Concerning the probability distribution function for the Gamma function, we come to two representations, one of which is designated by the original WJ distribution

f_{WJ} (x, α, β, ν_{α, β})

of Equation (2) (or equivalent

f_{WJ} (x, α, β, μ_{WJ})

of Equation (3)) and the other is, based on Equation (13), the classic form of the Gamma distribution specified by

f_{Γ} (t, \frac{α}{β}) = \frac{1}{Γ (α / β)} {t^{\frac{α}{β} - 1} e}^{- t}

(18)

Their first and second statistical quantities, the expectation

E

and the square deviation

σ

, respectively, read

E_{W J} (x) = μ_{W J} + \frac{2}{β} ψ (\frac{α}{β})

(19)

and

σ_{W J} (x) = \frac{1}{β} \sqrt{ψ' (α / β)}

(20)

for the original WJ distribution, as well as

E_{Γ} (t) = \frac{α}{β}

(21)

and

σ_{Γ} (t) = \sqrt{\frac{α}{β}}

(22)

for the classical expression of the Gamma distribution derivable from the original WJ distribution.
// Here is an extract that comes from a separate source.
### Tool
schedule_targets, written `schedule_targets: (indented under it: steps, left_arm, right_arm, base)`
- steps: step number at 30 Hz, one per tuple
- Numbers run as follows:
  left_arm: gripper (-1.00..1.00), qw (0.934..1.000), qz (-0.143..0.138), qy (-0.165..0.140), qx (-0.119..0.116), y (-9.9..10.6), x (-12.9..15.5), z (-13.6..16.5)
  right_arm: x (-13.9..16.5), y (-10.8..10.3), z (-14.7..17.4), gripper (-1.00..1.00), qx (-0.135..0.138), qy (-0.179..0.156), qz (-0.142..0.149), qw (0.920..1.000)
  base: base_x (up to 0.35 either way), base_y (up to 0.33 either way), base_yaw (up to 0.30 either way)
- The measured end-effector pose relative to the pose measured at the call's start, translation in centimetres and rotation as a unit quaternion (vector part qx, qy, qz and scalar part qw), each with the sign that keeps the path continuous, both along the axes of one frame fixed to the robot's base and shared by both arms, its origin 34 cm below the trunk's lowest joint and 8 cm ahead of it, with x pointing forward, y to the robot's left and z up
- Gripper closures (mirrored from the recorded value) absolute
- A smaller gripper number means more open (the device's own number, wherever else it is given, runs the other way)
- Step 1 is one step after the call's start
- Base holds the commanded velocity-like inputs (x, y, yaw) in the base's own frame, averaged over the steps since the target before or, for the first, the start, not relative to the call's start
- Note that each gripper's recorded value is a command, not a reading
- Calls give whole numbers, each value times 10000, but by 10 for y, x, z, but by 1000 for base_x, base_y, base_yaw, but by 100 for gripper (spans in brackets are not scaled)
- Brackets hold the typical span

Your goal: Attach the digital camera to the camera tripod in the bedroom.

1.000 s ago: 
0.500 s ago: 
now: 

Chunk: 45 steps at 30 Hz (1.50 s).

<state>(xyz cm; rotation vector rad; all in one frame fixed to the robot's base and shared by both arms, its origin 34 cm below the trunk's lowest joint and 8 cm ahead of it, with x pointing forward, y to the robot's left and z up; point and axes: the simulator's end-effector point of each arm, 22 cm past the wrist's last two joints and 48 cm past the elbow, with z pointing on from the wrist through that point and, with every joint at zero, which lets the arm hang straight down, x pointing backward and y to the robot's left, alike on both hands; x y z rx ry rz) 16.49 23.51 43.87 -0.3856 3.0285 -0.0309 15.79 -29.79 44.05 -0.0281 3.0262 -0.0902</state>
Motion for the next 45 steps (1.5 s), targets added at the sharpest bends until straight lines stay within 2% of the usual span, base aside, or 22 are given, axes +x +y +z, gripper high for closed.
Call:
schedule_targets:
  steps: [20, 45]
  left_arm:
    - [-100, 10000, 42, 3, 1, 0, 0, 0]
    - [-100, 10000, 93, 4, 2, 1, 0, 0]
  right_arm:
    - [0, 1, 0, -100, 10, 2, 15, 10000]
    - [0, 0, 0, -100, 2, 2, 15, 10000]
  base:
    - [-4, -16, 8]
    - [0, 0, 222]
It is immediately noticed that the two kinds of the Gamma distribution, essentially resulting from the WJ distribution, have quite distinctive characteristics, as partially reflected in their statistical quantities as above-elucidated. Relating to the expectation of the original WJ distribution (cf. Equation (19)), Figure 2 plots the amplitude of the digamma function

ψ (z)

or equivalently

|β [E_{W J} (x) - μ_{W J}] / 2|

in complex plane in 3D created with Matlab & Origin for direct visualization.
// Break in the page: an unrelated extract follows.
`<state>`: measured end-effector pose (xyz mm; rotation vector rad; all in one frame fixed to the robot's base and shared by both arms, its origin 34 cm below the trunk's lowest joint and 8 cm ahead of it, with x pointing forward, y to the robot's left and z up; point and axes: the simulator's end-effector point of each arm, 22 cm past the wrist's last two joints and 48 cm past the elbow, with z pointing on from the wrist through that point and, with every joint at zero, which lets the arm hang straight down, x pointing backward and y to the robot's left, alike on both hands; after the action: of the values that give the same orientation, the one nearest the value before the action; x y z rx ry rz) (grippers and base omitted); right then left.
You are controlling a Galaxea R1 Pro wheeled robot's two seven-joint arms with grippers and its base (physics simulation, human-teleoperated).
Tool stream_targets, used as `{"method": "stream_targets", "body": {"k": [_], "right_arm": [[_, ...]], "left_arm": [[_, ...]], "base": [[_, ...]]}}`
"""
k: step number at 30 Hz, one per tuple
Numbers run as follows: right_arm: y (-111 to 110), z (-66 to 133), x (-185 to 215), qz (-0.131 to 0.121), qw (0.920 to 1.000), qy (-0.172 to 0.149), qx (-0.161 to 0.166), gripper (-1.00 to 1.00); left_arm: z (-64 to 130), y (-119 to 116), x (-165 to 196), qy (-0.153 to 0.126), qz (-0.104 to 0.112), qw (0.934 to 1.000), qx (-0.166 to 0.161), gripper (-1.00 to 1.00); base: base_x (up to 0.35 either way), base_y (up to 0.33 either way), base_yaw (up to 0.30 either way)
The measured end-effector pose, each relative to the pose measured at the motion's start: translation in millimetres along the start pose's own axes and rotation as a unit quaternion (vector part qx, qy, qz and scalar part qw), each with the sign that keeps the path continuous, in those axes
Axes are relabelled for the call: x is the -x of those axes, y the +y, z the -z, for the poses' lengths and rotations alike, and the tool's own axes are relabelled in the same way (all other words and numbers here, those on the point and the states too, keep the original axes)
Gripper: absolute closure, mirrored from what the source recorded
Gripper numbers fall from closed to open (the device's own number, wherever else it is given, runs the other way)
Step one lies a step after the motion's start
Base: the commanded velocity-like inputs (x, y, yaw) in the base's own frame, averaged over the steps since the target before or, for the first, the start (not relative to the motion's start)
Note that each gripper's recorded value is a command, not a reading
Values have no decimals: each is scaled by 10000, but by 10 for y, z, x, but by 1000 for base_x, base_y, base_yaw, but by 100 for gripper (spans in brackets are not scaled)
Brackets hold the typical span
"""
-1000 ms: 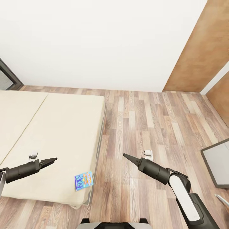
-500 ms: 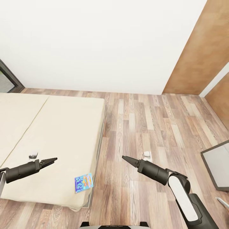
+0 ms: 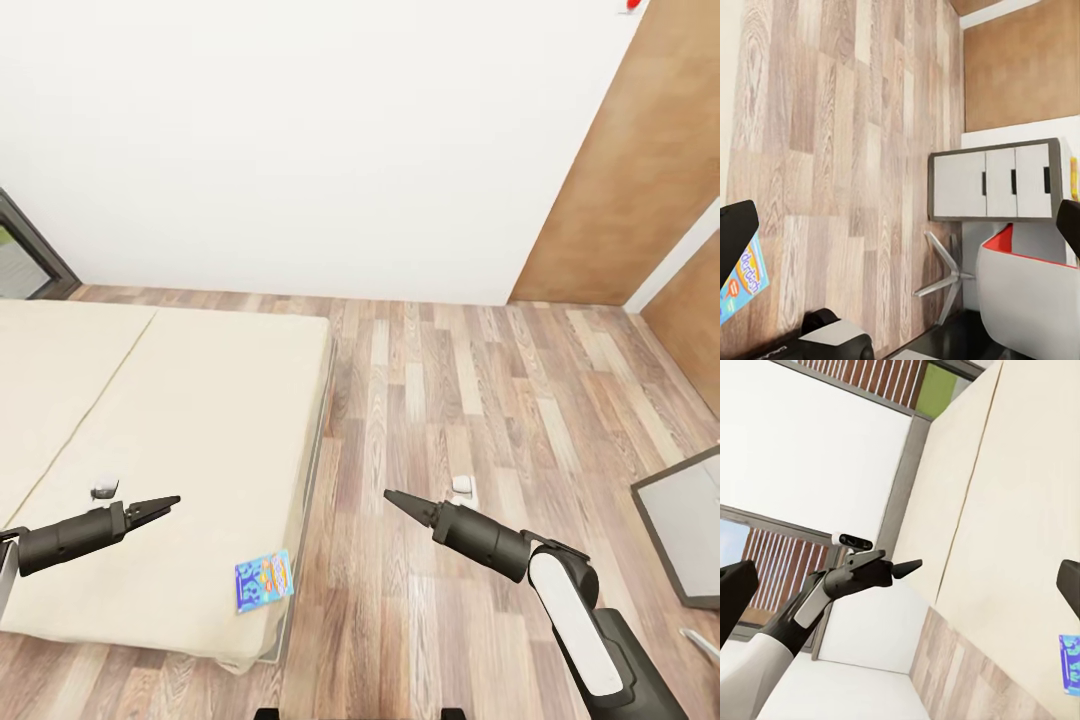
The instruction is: Put all the toys in the child's room - the three board games (two on the bed and one on the table), the two jigsaw puzzles on the table, and the tennis ball on the table - inside the toy box on the table in the child's room.
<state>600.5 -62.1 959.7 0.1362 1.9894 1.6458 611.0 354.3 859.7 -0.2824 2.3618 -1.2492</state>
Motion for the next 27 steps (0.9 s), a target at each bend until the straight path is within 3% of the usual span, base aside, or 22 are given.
{"method": "stream_targets", "body": {"k": [27], "right_arm": [[197,15,87,197,9998,-53,83,-100]], "left_arm": [[53,-193,101,-122,-148,9998,-107,-100]], "base": [[0,0,0]]}}
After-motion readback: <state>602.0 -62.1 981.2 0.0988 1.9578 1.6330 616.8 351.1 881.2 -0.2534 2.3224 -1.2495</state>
In addition, we can conduct Fourier or Laplace transformation on these two different representations, separately. As the WJ distribution is defined over the whole domain (

- \infty

+ \infty

), a Fourier transform is pertinent

F_{WJ} (ω) = \int_{- \infty}^{+ \infty} e^{- i ω t} f_{WJ} (t, α, β, ν_{α, β}) d t

(23)

By replacing the expression of Equation (2), we have the explicit formulation of

F_{WJ} (ω) = e^{- i ω ν_{α, β}} Γ (\frac{α + i ω}{β}) / Γ (\frac{α}{β})

(24)

for the transform. Correspondingly, a Laplace transform can be performed on the classical form of the Gamma distribution in the form of Equation (18)

L_{Γ} (s) = \int_{0}^{+ \infty} e^{- s t} f_{Γ} (t, \frac{α}{β}) d t

(25)

or explicitly

L_{Γ} (s) = {(1 + s)}^{- \frac{α}{β}}

(26)

Conclusion

We have shown that the WJ distribution may offer a concise definition of the beautiful Gamma function, prospectively casting a deeper insight into the natural origin of the latter.

Acknowledgement

We express our gratitude to Dr. J.W. Wu for generous support.

Author Contributions

J.H.W., G.Y.L. and Q.J. conceived the idea; J.H.W., G.Y.L. and Q.J. performed the analytical derivations; G.Y.L. and Q.J. conducted the numerical analyses; J.H.W., G.Y.L. and Q.J. contributed to the preparation of the manuscript.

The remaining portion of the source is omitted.